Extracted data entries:
:::
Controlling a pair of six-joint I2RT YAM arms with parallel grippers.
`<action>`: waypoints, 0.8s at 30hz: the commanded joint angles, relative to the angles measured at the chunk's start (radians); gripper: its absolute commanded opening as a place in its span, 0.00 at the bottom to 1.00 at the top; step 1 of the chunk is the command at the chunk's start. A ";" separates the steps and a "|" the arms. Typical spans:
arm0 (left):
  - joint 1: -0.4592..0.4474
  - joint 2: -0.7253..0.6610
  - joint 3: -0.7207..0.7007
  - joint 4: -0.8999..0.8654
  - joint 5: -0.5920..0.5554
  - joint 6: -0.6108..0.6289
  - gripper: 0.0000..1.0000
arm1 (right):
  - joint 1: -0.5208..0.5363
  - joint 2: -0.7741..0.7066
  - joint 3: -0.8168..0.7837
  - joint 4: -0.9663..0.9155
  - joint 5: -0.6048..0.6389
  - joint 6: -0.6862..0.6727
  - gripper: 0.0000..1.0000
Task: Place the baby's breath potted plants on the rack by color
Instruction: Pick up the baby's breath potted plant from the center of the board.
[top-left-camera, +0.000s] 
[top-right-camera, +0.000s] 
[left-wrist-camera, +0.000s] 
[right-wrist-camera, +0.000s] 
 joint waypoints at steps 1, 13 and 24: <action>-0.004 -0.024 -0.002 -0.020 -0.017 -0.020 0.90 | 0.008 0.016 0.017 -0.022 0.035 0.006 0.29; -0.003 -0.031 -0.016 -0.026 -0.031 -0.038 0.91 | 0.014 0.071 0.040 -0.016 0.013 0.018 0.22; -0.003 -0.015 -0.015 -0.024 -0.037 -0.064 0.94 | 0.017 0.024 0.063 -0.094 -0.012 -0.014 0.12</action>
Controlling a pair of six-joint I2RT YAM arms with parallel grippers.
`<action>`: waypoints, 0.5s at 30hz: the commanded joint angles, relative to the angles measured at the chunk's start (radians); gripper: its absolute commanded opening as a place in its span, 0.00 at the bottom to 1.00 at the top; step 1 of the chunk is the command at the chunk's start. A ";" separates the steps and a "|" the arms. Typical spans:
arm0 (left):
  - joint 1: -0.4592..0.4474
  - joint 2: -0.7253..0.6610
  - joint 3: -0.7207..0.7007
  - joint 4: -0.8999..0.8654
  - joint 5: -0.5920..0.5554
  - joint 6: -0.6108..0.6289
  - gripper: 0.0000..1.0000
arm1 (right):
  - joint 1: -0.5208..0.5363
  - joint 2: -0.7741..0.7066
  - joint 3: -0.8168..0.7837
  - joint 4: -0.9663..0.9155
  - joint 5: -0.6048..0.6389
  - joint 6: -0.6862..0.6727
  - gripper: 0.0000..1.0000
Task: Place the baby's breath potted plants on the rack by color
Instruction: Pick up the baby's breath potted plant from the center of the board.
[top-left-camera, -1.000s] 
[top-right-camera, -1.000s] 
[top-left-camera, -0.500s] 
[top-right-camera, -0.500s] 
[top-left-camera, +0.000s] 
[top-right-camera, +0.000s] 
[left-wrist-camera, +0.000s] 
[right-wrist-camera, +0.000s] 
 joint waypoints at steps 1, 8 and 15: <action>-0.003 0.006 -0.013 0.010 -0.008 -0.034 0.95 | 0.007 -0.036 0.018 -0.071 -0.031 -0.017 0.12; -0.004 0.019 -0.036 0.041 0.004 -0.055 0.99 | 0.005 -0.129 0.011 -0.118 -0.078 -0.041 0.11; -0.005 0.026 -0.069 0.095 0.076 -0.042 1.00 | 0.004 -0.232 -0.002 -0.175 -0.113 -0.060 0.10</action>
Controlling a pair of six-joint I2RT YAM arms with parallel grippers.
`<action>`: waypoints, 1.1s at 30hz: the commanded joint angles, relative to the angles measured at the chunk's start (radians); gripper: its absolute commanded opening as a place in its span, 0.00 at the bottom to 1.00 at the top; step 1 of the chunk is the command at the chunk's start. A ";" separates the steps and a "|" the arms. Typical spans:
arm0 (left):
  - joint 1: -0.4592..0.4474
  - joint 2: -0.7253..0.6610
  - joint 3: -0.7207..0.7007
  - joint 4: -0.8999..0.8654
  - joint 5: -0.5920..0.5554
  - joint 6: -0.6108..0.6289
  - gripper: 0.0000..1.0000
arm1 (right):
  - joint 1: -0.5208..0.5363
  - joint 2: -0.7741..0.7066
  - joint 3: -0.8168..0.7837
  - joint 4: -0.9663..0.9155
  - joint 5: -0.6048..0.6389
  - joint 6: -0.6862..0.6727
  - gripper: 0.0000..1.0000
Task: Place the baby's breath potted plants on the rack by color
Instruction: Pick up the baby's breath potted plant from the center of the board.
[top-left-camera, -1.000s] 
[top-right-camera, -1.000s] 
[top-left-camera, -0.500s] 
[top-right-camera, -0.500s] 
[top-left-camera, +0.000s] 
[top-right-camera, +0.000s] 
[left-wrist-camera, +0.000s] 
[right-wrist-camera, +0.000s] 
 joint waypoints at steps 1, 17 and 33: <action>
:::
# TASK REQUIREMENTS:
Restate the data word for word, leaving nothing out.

# OUTPUT:
Controlling a pair of six-joint I2RT YAM arms with parallel grippers.
`<action>`: waypoints, 0.8s at 30hz: the commanded joint angles, relative to the angles measured at the chunk's start (radians); gripper: its absolute commanded opening as a place in its span, 0.00 at the bottom to 1.00 at the top; step 1 of the chunk is the command at the chunk's start. A ";" separates the steps and a "|" the arms. Typical spans:
arm0 (left):
  - joint 1: -0.4592..0.4474
  - joint 2: -0.7253..0.6610
  - joint 3: -0.7207..0.7007
  - joint 4: -0.8999..0.8654
  - joint 5: -0.5920..0.5554
  - joint 6: -0.6108..0.6289
  - gripper: 0.0000..1.0000
arm1 (right):
  - joint 1: -0.5208..0.5363
  - joint 2: -0.7741..0.7066
  - joint 3: -0.8168..0.7837
  - joint 4: -0.9663..0.9155
  - joint 5: -0.6048..0.6389
  - joint 6: -0.6862..0.6727
  - gripper: 0.0000..1.0000
Task: Place the baby's breath potted plants on the rack by color
Instruction: Pick up the baby's breath potted plant from the center of the board.
[top-left-camera, +0.000s] 
[top-right-camera, +0.000s] 
[left-wrist-camera, +0.000s] 
[right-wrist-camera, +0.000s] 
 joint waypoints at steps 1, 13 and 24: <action>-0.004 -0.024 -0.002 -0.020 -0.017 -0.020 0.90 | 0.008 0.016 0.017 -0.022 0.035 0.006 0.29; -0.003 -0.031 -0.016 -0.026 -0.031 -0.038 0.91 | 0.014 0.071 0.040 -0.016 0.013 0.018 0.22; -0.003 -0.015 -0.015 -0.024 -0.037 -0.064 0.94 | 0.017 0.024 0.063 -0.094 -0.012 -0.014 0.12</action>
Controlling a pair of six-joint I2RT YAM arms with parallel grippers.
`<action>`: waypoints, 0.5s at 30hz: the commanded joint angles, relative to the angles measured at the chunk's start (radians); gripper: its absolute commanded opening as a place in its span, 0.00 at the bottom to 1.00 at the top; step 1 of the chunk is the command at the chunk's start. A ";" separates the steps and a "|" the arms. Typical spans:
arm0 (left):
  - joint 1: -0.4592..0.4474
  - joint 2: -0.7253..0.6610
  - joint 3: -0.7207..0.7007
  - joint 4: -0.8999..0.8654
  - joint 5: -0.5920..0.5554
  - joint 6: -0.6108..0.6289
  - gripper: 0.0000..1.0000
arm1 (right):
  - joint 1: -0.5208..0.5363
  - joint 2: -0.7741..0.7066
  - joint 3: -0.8168..0.7837
  - joint 4: -0.9663..0.9155
  - joint 5: -0.6048..0.6389
  - joint 6: -0.6862..0.6727
  - gripper: 0.0000..1.0000
Task: Place the baby's breath potted plants on the rack by color
Instruction: Pick up the baby's breath potted plant from the center of the board.
[top-left-camera, -1.000s] 
[top-right-camera, -1.000s] 
[top-left-camera, -0.500s] 
[top-right-camera, -0.500s] 
[top-left-camera, +0.000s] 
[top-right-camera, +0.000s] 
[left-wrist-camera, +0.000s] 
[right-wrist-camera, +0.000s] 
 joint waypoints at steps 1, 8 and 15: <action>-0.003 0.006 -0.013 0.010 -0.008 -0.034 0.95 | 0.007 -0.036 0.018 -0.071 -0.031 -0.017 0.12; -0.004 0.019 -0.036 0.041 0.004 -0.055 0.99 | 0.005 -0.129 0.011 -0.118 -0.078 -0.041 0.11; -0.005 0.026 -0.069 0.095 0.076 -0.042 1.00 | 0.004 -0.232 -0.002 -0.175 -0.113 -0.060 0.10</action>
Controlling a pair of six-joint I2RT YAM arms with parallel grippers.
`<action>`: waypoints, 1.1s at 30hz: the commanded joint angles, relative to the angles measured at the chunk's start (radians); gripper: its absolute commanded opening as a place in its span, 0.00 at the bottom to 1.00 at the top; step 1 of the chunk is the command at the chunk's start. A ";" separates the steps and a "|" the arms. Typical spans:
arm0 (left):
  - joint 1: -0.4592..0.4474
  - joint 2: -0.7253..0.6610
  - joint 3: -0.7207..0.7007
  - joint 4: -0.8999..0.8654
  - joint 5: -0.5920..0.5554
  - joint 6: -0.6108..0.6289
  - gripper: 0.0000..1.0000
arm1 (right):
  - joint 1: -0.5208..0.5363
  - joint 2: -0.7741..0.7066
  - joint 3: -0.8168..0.7837
  - joint 4: -0.9663..0.9155
  - joint 5: -0.6048..0.6389
  - joint 6: -0.6862..0.6727
  - gripper: 0.0000..1.0000
Task: Place the baby's breath potted plants on the rack by color
Instruction: Pick up the baby's breath potted plant from the center of the board.
[top-left-camera, -1.000s] 
[top-right-camera, -1.000s] 
[top-left-camera, -0.500s] 
[top-right-camera, -0.500s] 
[top-left-camera, +0.000s] 
[top-right-camera, +0.000s] 
[left-wrist-camera, +0.000s] 
[right-wrist-camera, +0.000s] 
 joint waypoints at steps 1, 17 and 33: <action>

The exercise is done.